У барона и впрямь оставалась еще зыбкая надежда на то, что подвернется какое-нибудь событие, которое сможет помешать уже сговоренному свиданию. Но ничего выдающегося не случилось, и Мицци Шинагль пришла в урочный час. Он быстро привык к ней, как привыкал всегда ко всему хорошему и дурному, «очаровательному» и «скучному» — ко всему, что происходило в его жизни. Он вновь обрел в Мицци задушевное тепло и заново открыл ее уже изведанные им тайны. Мицци приходила к нему все чаще. Она усердно подпитывала собой его восстановившуюся привычку. И любила пылко — как в самом начале их долгой связи. И, как встарь, предавалась порой опасным мечтаниям, о которых и сама знала, что они тщетны и что пробуждение от них непременно будет опустошительно горьким. Смехотворные мечты, такие славные в своей мимолетности и упоительные даже тем разочарованием, которое они в себе таили: барон состарится, может быть даже начнет самую малость хворать. Самую малость! Пусть это будет временный, совсем краткосрочный паралич — но такой, чтобы ему понадобился уход. И она будет ухаживать за ним, будет всецело принадлежать ему, не только во всегдашнем смысле, но и как бы принося себя в жертву. Потом он постареет еще сильнее и без Мицци ему будет уже не обойтись, и тогда она станет его женой. На одну ночь ее уже делали графиней, так почему бы на последние десять лет жизни ей не превратиться в баронессу?
В один из таких дней старик Шинагль — до сих пор числившийся опекуном своего внука — получил уведомление от директора воспитательного заведения в Граце: тот сообщал, что не может более держать у себя Ксандля и юноше следует немедленно отправиться к матери в Вену или еще куда-нибудь. Ни его поведение, ни прилежание и способности не позволяют ему посещать и другие учебные заведения, по крайней мере, в Штайермарке. Старик переслал письмо дочери. Как Магдалена Кройцер, так и Труммер считали, что ребенок должен быть с матерью и что незаконнорожденному не место в учебном заведении. В подмастерья его отдать куда-нибудь, там, глядишь, толк из него выйдет. Это был, собственно говоря, знак свыше, перст Божий, как сказано в Писании и как о том говорится в катехизисе. Да здесь, в Вене, обретается и отец. Ему, правда, ничего говорить не надо. Мальчик просто приедет. Потом его отправят к господину барону, лучше всего с утра. Вот, мол, я, и что мне прикажете делать? Вот он я, господин папаша! Может быть, барон отошлет его в имение, кто знает? У него бывают такие капризы, черт побери, Господи Боже мой!

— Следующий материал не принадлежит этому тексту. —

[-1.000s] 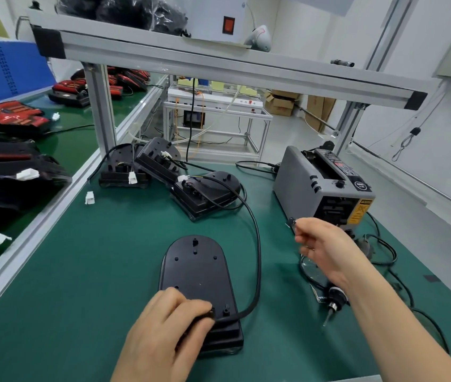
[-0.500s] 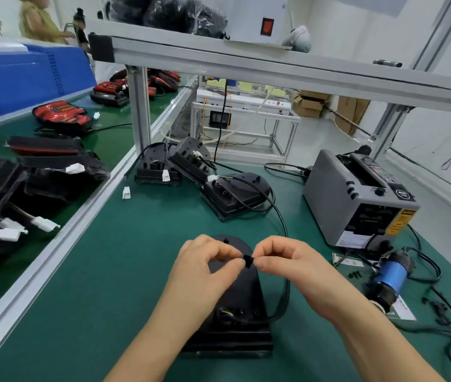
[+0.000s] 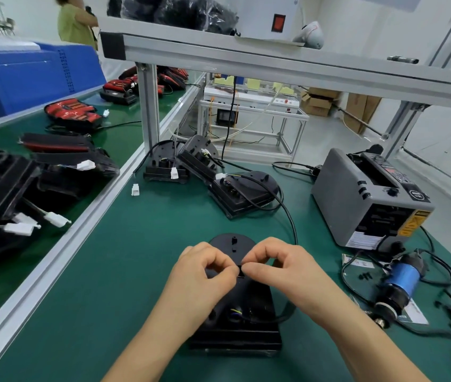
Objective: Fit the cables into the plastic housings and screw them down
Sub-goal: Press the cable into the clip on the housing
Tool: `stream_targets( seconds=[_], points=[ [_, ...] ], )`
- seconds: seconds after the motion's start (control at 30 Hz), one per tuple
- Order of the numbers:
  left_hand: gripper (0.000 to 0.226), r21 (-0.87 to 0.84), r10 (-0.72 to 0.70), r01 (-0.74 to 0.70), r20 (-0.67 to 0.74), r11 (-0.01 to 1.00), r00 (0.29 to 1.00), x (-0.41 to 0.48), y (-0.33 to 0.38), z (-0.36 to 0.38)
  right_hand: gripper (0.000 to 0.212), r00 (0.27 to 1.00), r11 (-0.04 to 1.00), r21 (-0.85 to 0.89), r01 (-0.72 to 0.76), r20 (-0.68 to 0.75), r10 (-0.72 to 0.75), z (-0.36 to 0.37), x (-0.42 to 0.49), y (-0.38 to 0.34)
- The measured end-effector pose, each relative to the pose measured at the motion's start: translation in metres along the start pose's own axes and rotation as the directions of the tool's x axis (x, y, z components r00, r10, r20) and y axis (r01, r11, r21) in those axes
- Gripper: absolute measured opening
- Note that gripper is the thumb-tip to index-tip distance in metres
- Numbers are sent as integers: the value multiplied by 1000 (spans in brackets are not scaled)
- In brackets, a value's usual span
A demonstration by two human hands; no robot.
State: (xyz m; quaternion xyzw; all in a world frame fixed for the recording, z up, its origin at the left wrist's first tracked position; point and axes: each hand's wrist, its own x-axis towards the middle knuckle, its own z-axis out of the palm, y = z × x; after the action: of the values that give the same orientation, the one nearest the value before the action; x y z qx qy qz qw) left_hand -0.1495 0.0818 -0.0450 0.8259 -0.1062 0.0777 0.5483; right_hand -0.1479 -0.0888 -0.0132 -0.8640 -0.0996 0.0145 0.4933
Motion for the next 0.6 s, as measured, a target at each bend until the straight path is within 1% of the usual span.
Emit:
stream_targets(
  seconds=[0.17, 0.2, 0.27, 0.33, 0.37, 0.47, 0.53, 0.6],
  points=[
    [18, -6, -16, 16, 21, 1000, 1000, -4, -4, -6, 27, 999, 996, -81, 24, 37, -21, 10, 5, -5],
    [19, -28, -27, 27, 10, 999, 1000, -4, -6, -9, 30, 999, 998, -65, 23, 30, -21, 11, 7, -4],
    [24, -64, -62, 58, -62, 996, 996, -2, -15, -17, 31, 1000, 1000, 16, -7, -8, 8, 11, 11, -3],
    [29, -44, -103, 98, -124, 994, 987, 0, -26, -26, 26, 997, 993, 88, -73, -17, 75, 11, 17, -3],
    [31, -14, -112, 111, -127, 994, 986, 1, -31, -28, 24, 994, 990, 98, -106, 1, 107, 12, 21, -2],
    [37, 94, -84, 91, -68, 991, 994, 2, -38, -27, 26, 982, 988, 9, -157, 112, 155, 18, 29, -4],
    [44, 131, -61, 60, 4, 990, 998, -1, -40, -23, 29, 971, 987, -69, -144, 185, 155, 23, 32, -4],
    [47, 131, -61, 49, 82, 990, 995, -6, -44, -20, 25, 966, 986, -115, -124, 215, 146, 25, 34, -4]
  ],
)
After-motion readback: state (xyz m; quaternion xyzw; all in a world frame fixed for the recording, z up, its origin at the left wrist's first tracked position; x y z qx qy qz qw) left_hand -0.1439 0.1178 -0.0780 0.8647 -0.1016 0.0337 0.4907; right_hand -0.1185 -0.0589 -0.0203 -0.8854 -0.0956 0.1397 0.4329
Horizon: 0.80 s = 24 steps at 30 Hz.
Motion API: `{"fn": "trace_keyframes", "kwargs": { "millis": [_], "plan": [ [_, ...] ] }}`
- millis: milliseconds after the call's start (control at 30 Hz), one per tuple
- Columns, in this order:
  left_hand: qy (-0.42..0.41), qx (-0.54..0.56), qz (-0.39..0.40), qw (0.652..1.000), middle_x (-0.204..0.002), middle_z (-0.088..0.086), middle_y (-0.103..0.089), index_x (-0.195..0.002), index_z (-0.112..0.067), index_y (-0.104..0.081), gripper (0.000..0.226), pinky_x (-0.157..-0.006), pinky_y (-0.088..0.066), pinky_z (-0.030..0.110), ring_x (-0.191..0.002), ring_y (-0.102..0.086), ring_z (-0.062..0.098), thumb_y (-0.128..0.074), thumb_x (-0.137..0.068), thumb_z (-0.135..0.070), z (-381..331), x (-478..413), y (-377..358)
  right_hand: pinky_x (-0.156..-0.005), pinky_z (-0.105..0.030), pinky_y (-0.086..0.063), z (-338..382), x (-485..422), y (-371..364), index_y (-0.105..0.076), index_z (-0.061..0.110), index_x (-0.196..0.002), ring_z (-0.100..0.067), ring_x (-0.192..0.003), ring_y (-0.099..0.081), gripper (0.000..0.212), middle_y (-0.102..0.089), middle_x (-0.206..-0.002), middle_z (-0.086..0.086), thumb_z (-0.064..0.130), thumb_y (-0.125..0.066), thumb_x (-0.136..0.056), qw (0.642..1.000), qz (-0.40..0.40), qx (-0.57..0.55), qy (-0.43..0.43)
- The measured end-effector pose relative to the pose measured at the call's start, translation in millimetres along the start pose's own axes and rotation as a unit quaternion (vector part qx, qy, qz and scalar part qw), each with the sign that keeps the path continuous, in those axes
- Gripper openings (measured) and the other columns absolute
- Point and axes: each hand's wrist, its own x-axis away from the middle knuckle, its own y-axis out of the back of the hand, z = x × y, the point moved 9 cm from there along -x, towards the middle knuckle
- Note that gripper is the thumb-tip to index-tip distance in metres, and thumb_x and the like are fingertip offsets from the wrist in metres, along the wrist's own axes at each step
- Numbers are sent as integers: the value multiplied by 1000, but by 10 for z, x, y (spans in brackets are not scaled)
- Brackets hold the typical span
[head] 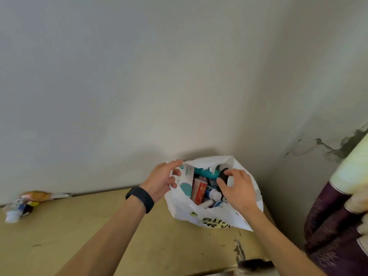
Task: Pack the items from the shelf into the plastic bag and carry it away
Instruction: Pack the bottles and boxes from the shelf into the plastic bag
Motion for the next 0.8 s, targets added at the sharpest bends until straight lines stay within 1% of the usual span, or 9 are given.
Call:
{"fn": "trace_keyframes", "kwargs": {
  "millis": [100, 200, 333, 400, 500, 567, 633, 700, 800],
  "plan": [
    [-3, 40, -13, 999, -75, 0, -52, -122, -12, -63, 30, -52, -35, 26, -44, -29, 9, -61, -94, -23, 69, -23, 51, -105, -39, -40, -504, 331, -170, -45, 25, -138, -24, -132, -38, 72, -47, -139, 0, 66, -60, -81, 987, 37, 154, -9],
    [-17, 62, 2, 998, -76, 1, -57, -123, -15, -62, 31, -55, -39, 26, -47, -38, 10, -60, -92, -16, 122, -1, -50, -112, -46, -31, -973, 514, -445, -34, 27, -144, -26, -141, -26, 74, -36, -150, -1, 64, -56, -84, 960, 117, 251, -48],
    [-46, 96, 21, 994, -85, 6, -66, -126, -21, -58, 36, -74, -46, 32, -62, -53, 16, -56, -92, -9, 180, 59, -250, -111, -46, -29, -1163, 541, -545, -39, 35, -138, -27, -140, -23, 62, -34, -148, -5, 65, -52, -86, 942, 124, 308, -43],
    [-51, 94, 29, 994, -92, 7, -70, -128, -24, -57, 40, -82, -49, 33, -71, -58, 17, -54, -92, -7, 205, 75, -322, -113, -48, -25, -1185, 525, -589, -30, 40, -143, -29, -142, -19, 74, -24, -152, -7, 67, -56, -80, 937, 149, 315, -20],
    [-52, 88, 32, 994, -95, 7, -71, -130, -24, -56, 42, -80, -50, 31, -71, -57, 17, -52, -91, -6, 199, 90, -360, -116, -49, -21, -1190, 509, -716, -21, 39, -147, -31, -143, -17, 90, -16, -156, -5, 63, -66, -74, 915, 202, 348, 34],
    [-52, 81, 28, 995, -94, 7, -72, -129, -24, -56, 43, -76, -49, 31, -67, -54, 17, -52, -91, -6, 209, 93, -340, -115, -51, -20, -1223, 509, -806, -29, 34, -146, -32, -141, -19, 83, -22, -153, -4, 57, -67, -76, 892, 225, 391, 41],
    [-50, 88, 24, 995, -89, 7, -70, -128, -22, -57, 42, -73, -48, 31, -64, -53, 17, -52, -90, -5, 239, 103, -288, -112, -52, -18, -1262, 501, -896, -48, 28, -136, -30, -138, -21, 57, -38, -145, -3, 51, -59, -86, 862, 249, 440, 42],
    [-39, 100, 31, 994, -81, 6, -67, -126, -18, -58, 45, -72, -46, 31, -65, -54, 17, -56, -82, -8, 286, 126, -231, -108, -48, -23, -1220, 475, -868, -62, 25, -118, -27, -130, -36, 41, -56, -127, -2, 53, -42, -95, 887, 237, 396, 4],
    [-23, 74, -3, 997, -77, 7, -65, -116, -6, -56, 42, -69, -44, 31, -64, -59, 17, -55, -74, -9, 438, 228, -131, -85, -36, -45, -945, 441, -535, -63, 14, -90, -24, -92, -64, 51, -69, -90, -6, 53, -31, -101, 978, 141, 117, -97]
  ]
}}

Неделю спустя, утром, когда Тайтингер собирался покинуть отель, ему доложили о молодом человеке по фамилии Шинагль. От чудовищного юнца у бедного Тайтингера осталось сильное впечатление. И, вопреки обычной своей рассеянности, он мигом сообразил, о ком идет речь.
— Раз уж он здесь, пусть войдет, — распорядился барон. — Но если он заявится сюда еще раз, вышвырните его!
Да, это был он, этот чудовищный юнец, — еще высоченнее, чем в последнюю встречу, рот еще более перекошен, веки еще краснее. Его собственный сын! Его собственный сын выглядел так, словно природе вздумалось посмеяться над бароном. Похожими были лоб, подбородок, брови, разрез глаз, да и волосы росли так же.
— Доброе утро! — сказал парень, держа шапку в руке. Он изменился, он стал еще безобразнее, и все же барону казалось, будто они расстались только вчера.
— Господин Шинагль? — с вопросительной интонацией произнес Тайтингер.
— Мать вам тоже кланяется!
— Спасибо, передайте барышне Шинагль мое почтение, — ответил барон и жестом подозвал извозчика.
Начался ужасный день. И куда же ехать?
— В Баден! — воскликнул Тайтингер, но буквально сразу же, еще на Кертнерштрассе, передумал. — В полицейское управление!